Reproduce only the lines below from the line containing "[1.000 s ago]" to the line containing "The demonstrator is", exactly as written, with both end lines kept. Omit the pictures.

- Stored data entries
_____
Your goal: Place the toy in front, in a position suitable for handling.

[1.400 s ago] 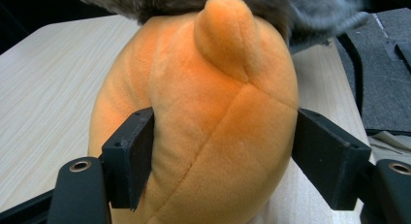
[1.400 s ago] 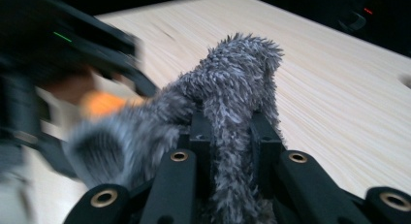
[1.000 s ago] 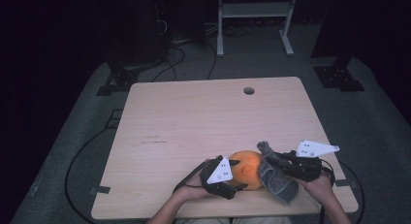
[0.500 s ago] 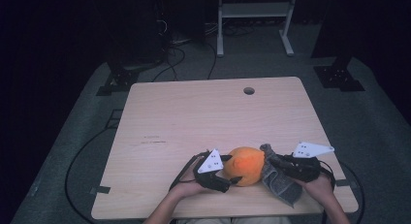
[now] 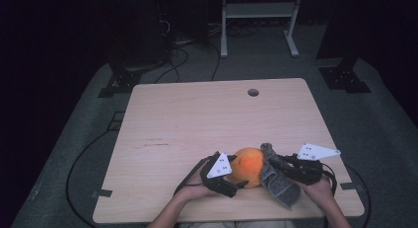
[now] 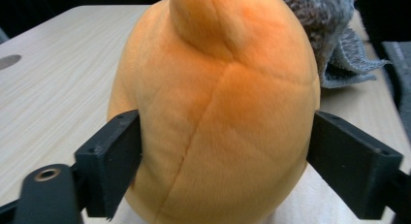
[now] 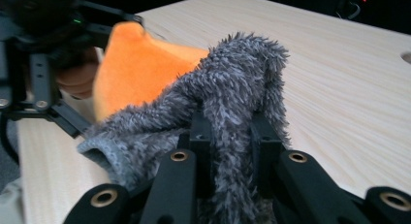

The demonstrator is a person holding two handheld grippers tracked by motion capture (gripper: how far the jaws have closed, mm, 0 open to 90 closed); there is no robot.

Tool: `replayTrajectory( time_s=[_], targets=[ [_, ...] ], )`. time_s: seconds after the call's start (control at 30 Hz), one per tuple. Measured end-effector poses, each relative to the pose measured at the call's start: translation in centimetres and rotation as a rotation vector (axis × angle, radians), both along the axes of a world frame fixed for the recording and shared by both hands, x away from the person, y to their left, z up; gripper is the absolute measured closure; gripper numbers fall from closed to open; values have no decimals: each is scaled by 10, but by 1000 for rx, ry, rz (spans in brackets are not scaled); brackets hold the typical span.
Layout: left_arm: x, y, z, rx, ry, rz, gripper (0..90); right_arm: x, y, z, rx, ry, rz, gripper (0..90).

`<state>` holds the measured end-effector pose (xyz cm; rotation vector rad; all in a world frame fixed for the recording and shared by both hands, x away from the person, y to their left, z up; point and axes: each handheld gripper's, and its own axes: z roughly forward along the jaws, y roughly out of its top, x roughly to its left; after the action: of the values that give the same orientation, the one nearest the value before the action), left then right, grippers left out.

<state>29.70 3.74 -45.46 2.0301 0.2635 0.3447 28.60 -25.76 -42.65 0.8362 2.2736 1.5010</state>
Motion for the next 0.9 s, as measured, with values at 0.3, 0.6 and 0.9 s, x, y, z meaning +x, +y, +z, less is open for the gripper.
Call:
replayTrajectory(
  time_s=[0.3, 0.6, 0.9],
  targets=[
    [1, 0, 8, -88, 31, 82, 324, -11, -5, 16, 36, -63, -18, 755],
    [-5, 1, 19, -43, 35, 56, 358, -16, 27, 26, -7, -114, 53, 755],
    [0, 3, 13, -105, 90, 90, 315, -7, 3, 8, -36, -34, -25, 755]
  ],
)
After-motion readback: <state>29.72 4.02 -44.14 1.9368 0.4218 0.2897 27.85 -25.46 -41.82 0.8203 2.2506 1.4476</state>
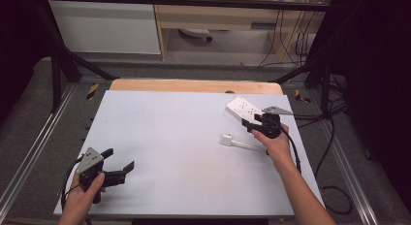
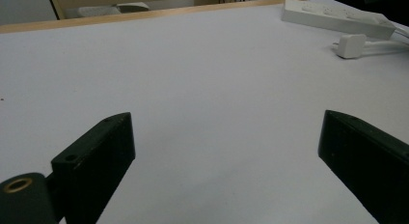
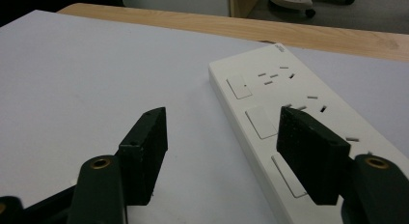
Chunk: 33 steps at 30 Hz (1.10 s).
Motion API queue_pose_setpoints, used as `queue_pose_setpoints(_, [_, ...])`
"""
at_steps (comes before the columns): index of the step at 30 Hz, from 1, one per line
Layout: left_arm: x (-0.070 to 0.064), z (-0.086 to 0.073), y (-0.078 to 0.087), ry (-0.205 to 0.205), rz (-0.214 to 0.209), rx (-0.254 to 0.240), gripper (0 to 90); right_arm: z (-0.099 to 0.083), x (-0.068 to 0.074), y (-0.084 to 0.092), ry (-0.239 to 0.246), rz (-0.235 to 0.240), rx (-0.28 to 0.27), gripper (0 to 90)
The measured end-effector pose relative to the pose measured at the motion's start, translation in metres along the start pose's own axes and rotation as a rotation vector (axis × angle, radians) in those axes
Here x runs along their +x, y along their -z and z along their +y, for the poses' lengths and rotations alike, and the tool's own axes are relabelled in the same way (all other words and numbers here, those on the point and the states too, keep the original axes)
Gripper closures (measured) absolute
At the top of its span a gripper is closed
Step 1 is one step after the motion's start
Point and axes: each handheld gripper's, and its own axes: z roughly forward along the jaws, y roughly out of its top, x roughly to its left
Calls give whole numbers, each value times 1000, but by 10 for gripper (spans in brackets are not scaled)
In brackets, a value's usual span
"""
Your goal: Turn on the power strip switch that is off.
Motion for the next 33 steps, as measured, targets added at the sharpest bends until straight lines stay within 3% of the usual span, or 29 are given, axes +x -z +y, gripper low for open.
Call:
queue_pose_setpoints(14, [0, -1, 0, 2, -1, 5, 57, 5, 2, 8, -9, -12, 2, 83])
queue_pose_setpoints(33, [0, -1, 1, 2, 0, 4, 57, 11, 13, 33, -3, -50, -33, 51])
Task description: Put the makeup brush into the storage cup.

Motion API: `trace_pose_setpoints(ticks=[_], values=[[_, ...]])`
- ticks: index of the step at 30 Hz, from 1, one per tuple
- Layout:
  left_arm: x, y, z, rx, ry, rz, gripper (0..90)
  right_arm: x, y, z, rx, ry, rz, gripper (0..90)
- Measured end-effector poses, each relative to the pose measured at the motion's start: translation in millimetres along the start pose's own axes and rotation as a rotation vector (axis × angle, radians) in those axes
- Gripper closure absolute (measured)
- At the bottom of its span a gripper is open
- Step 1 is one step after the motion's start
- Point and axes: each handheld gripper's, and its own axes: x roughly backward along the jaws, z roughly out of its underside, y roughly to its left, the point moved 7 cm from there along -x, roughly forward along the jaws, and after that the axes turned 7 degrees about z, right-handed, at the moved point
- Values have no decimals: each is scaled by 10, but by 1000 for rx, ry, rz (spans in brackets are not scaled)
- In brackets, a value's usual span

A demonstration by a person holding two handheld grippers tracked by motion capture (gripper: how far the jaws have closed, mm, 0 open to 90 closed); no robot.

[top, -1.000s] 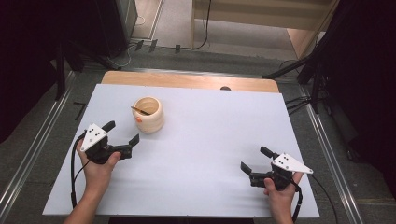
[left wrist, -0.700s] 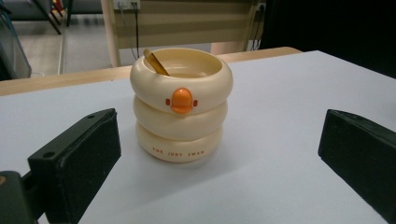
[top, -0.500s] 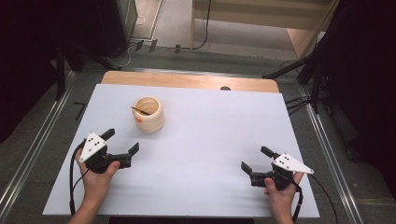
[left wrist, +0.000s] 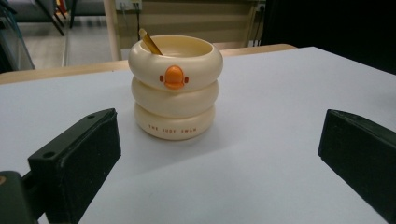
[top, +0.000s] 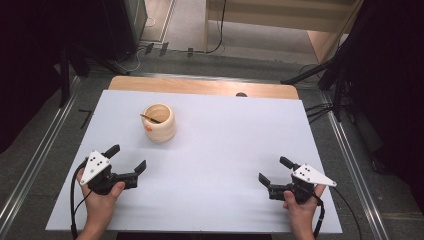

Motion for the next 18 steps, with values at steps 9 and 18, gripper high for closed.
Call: trace_pose_setpoints(ticks=[9, 18], values=[[89, -8, 40, -3, 1, -1, 0, 10, -1, -2, 2, 0, 3, 15], [164, -24, 81, -3, 4, 2, 0, 10, -6, 1, -2, 0, 7, 15]])
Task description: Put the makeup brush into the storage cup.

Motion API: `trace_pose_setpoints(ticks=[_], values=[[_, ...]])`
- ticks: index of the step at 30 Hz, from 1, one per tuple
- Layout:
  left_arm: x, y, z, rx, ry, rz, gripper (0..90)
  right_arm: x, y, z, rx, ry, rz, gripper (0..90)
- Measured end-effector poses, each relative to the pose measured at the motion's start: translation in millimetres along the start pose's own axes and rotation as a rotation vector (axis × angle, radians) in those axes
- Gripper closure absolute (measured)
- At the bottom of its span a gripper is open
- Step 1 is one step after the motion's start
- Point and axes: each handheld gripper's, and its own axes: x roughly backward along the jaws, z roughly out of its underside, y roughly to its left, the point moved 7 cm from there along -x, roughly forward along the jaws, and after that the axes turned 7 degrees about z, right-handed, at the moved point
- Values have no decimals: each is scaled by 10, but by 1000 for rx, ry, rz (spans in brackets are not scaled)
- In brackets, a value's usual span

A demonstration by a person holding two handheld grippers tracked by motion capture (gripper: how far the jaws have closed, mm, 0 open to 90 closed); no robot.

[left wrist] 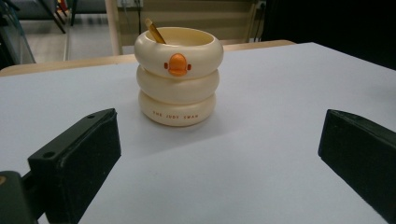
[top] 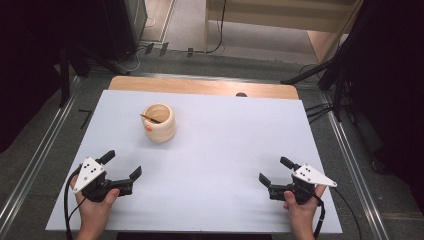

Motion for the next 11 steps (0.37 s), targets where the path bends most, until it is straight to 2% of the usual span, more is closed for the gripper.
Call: trace_pose_setpoints(ticks=[6, 8, 11], values=[[85, -24, 68, 10, 4, 4, 0, 8, -7, 0, -1, -1, 2, 15], [91, -25, 108, -2, 19, 1, 0, 5, -9, 2, 1, 0, 2, 15], [79, -7, 104, 14, 13, 4, 0, 2, -7, -1, -4, 0, 0, 12]])
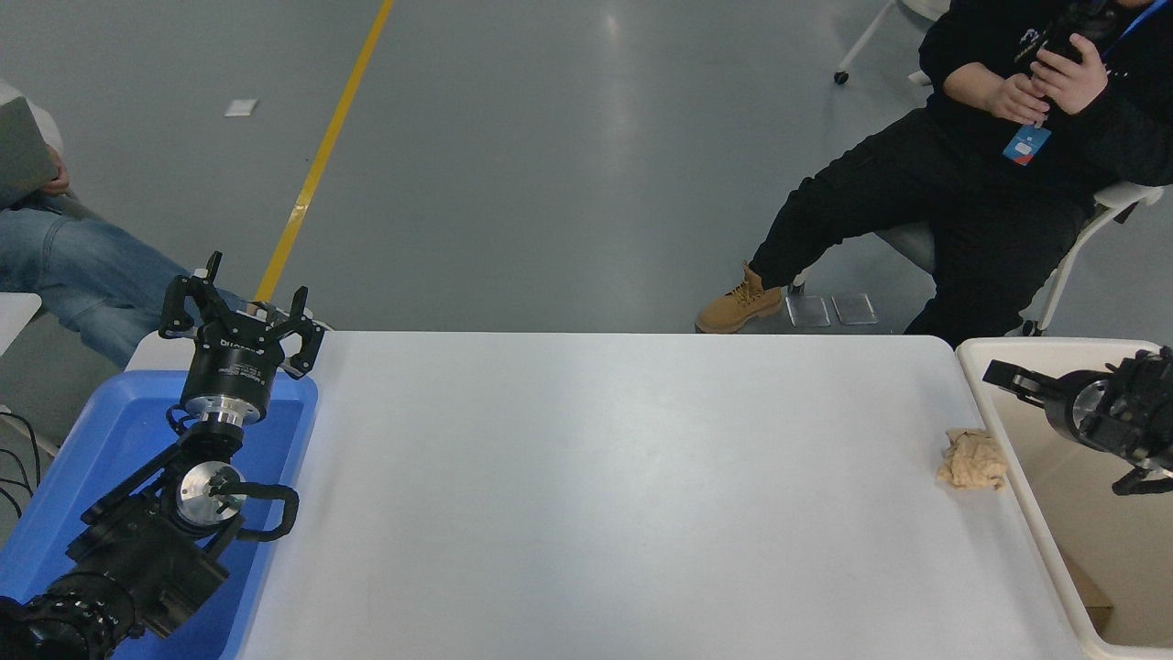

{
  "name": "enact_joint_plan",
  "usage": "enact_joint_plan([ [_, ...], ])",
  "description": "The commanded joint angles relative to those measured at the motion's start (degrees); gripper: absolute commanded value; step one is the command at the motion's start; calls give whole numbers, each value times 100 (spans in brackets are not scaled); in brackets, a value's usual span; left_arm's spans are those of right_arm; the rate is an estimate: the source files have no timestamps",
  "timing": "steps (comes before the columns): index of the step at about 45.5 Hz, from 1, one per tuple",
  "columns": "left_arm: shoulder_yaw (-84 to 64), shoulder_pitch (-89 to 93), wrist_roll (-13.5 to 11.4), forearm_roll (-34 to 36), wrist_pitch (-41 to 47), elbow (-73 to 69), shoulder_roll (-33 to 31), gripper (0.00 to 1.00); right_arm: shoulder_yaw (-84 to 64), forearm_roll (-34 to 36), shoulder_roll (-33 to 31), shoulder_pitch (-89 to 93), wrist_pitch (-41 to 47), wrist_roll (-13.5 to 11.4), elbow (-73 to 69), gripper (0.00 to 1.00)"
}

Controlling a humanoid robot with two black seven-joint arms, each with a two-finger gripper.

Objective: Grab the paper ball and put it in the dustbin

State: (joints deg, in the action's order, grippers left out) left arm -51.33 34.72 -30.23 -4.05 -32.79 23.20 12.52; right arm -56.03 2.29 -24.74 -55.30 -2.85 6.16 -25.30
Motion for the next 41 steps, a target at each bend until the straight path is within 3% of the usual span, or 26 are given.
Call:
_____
- ANSWER FOR THIS EXERCISE
[1.000 s ago] 
[0.500 s ago] 
[now] 
[now] 
[now] 

The demonstrator is a person holding two handheld grippers tracked by motion capture (gripper: how far the jaws have closed, mm, 0 open to 90 closed); there is no robot.

The work on this exercise has been completed.